Dataset items:
******************************

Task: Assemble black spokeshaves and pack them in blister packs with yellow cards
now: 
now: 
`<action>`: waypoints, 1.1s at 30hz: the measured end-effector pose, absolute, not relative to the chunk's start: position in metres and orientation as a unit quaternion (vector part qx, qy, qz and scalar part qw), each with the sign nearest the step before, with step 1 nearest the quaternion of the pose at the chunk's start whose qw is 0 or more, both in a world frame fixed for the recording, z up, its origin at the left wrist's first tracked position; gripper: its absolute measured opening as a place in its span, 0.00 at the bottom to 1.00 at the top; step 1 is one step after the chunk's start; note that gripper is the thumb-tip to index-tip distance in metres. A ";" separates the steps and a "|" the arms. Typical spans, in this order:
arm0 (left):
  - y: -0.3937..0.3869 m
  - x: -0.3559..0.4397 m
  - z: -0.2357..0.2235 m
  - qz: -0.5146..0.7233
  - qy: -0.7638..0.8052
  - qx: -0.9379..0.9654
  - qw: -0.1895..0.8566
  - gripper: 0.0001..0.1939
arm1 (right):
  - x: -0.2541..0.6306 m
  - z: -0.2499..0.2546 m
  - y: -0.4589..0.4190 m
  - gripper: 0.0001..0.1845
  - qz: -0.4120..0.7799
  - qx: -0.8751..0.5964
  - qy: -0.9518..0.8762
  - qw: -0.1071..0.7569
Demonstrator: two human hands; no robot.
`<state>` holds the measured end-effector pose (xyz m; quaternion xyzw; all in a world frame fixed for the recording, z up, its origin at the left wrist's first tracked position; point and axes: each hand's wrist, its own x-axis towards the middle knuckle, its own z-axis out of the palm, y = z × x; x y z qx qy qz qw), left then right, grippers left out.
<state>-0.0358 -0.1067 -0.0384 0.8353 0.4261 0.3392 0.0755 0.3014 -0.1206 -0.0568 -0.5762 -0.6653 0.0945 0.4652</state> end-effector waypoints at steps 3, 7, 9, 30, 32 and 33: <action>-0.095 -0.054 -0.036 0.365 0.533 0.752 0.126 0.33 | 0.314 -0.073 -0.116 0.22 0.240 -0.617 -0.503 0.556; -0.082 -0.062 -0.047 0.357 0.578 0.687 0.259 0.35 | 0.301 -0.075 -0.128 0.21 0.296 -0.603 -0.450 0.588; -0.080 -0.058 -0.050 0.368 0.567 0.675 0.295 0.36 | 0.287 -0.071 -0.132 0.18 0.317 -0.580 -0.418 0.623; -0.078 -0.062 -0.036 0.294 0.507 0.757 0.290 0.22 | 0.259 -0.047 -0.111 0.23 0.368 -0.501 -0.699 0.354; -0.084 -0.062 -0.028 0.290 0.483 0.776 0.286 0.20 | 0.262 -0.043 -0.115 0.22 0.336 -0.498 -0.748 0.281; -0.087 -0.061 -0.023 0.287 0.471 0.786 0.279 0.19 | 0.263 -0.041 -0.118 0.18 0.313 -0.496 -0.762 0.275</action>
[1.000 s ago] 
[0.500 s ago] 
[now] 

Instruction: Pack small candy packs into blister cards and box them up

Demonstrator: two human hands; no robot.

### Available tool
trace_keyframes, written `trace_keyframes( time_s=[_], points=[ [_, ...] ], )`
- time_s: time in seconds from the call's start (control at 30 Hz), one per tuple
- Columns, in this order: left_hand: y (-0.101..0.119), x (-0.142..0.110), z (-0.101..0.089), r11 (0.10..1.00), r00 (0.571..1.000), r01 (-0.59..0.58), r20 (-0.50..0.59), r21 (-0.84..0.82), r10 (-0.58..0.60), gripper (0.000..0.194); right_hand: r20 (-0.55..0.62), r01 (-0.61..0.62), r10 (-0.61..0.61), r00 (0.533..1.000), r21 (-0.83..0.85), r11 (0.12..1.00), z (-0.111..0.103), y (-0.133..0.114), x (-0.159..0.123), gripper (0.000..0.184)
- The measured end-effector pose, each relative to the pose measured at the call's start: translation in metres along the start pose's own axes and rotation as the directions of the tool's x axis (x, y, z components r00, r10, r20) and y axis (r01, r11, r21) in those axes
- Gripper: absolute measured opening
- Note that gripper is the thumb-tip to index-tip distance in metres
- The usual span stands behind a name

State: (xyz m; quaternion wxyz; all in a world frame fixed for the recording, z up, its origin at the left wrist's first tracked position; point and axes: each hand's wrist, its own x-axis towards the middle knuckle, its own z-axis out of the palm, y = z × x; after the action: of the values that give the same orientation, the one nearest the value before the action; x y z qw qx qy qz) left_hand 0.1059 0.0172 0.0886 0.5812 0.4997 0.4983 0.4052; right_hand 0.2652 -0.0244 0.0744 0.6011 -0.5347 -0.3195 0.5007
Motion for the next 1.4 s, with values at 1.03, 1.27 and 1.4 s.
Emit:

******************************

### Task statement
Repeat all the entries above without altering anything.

### Exercise response
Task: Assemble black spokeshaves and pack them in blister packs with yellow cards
now: 
now: 
`<action>`: waypoints, 1.1s at 30hz: the measured end-effector pose, absolute, not relative to the chunk's start: position in metres and orientation as a unit quaternion (vector part qx, qy, qz and scalar part qw), each with the sign nearest the step before, with step 1 nearest the quaternion of the pose at the chunk's start whose qw is 0 or more, both in a world frame fixed for the recording, z up, its origin at the left wrist's first tracked position; gripper: its absolute measured opening as a place in its span, 0.00 at the bottom to 1.00 at the top; step 1 is one step after the chunk's start; note that gripper is the thumb-tip to index-tip distance in metres. A ";" separates the steps and a "|" the arms. Typical spans, in this order:
arm0 (left):
  - y: -0.3937..0.3869 m
  - x: -0.3559..0.4397 m
  - z: -0.2357..0.2235 m
  - qz: -0.5146..0.7233
  - qy: -0.7638..0.8052
  - qx: -0.9379..0.9654
  - qw: -0.1895..0.8566
  - gripper: 0.0001..0.1939
arm1 (right):
  - x: -0.2541..0.6306 m
  - z: -0.2499..0.2546 m
  - y: -0.4589..0.4190 m
  - gripper: 0.0001..0.1845
  - qz: -0.4120..0.7799
  - qx: -0.8751..0.5964
  - qy: -0.9518..0.8762
  - qw: -0.1071..0.7569
Demonstrator: two human hands; no robot.
`<state>` holds the measured end-effector pose (xyz m; quaternion xyzw; all in a world frame fixed for the recording, z up, its origin at the left wrist's first tracked position; point and axes: each hand's wrist, its own x-axis towards the middle knuckle, its own z-axis out of the palm, y = z × x; x y z qx qy qz qw), left then right, grippers left out.
<state>-0.0358 -0.1067 -0.0384 0.8353 0.4261 0.3392 0.0755 0.3014 -0.1206 -0.0568 -0.5762 -0.6653 0.0945 0.4652</state> end-effector waypoints at steps 3, 7, 9, 30, 32 and 33: <action>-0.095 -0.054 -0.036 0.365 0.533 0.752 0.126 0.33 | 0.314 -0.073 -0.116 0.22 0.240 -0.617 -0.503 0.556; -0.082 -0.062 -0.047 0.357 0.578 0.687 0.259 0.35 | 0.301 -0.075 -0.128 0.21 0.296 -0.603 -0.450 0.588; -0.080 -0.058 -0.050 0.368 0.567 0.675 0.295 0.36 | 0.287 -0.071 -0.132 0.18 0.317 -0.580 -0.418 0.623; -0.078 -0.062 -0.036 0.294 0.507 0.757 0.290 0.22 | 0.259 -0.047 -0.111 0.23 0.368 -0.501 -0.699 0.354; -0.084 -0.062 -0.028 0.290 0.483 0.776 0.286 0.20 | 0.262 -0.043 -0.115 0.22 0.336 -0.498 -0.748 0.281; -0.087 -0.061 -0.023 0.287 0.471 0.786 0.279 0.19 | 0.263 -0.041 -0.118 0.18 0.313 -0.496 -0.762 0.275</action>
[1.000 s ago] 
[0.500 s ago] 
[now] 

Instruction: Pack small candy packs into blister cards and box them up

Demonstrator: two human hands; no robot.

### Available tool
trace_keyframes, written `trace_keyframes( time_s=[_], points=[ [_, ...] ], )`
- time_s: time in seconds from the call's start (control at 30 Hz), one per tuple
- Columns, in this order: left_hand: y (-0.101..0.119), x (-0.142..0.110), z (-0.101..0.089), r11 (0.10..1.00), r00 (0.571..1.000), r01 (-0.59..0.58), r20 (-0.50..0.59), r21 (-0.84..0.82), r10 (-0.58..0.60), gripper (0.000..0.194); right_hand: r20 (-0.55..0.62), r01 (-0.61..0.62), r10 (-0.61..0.61), r00 (0.533..1.000), r21 (-0.83..0.85), r11 (0.12..1.00), z (-0.111..0.103), y (-0.133..0.114), x (-0.159..0.123), gripper (0.000..0.184)
- The measured end-effector pose, each relative to the pose measured at the call's start: translation in metres along the start pose's own axes and rotation as the directions of the tool's x axis (x, y, z components r00, r10, r20) and y axis (r01, r11, r21) in those axes
- Gripper: absolute measured opening
- Note that gripper is the thumb-tip to index-tip distance in metres
- The usual span stands behind a name

State: (xyz m; quaternion wxyz; all in a world frame fixed for the recording, z up, its origin at the left wrist's first tracked position; point and axes: each hand's wrist, its own x-axis towards the middle knuckle, its own z-axis out of the palm, y = z × x; after the action: of the values that give the same orientation, the one nearest the value before the action; x y z qw qx qy qz) left_hand 0.1059 0.0172 0.0886 0.5812 0.4997 0.4983 0.4052; right_hand 0.2652 -0.0244 0.0744 0.6011 -0.5347 -0.3195 0.5007
Motion for the next 1.4 s, with values at 1.03, 1.27 and 1.4 s.
Emit:

The exercise was worked through completely.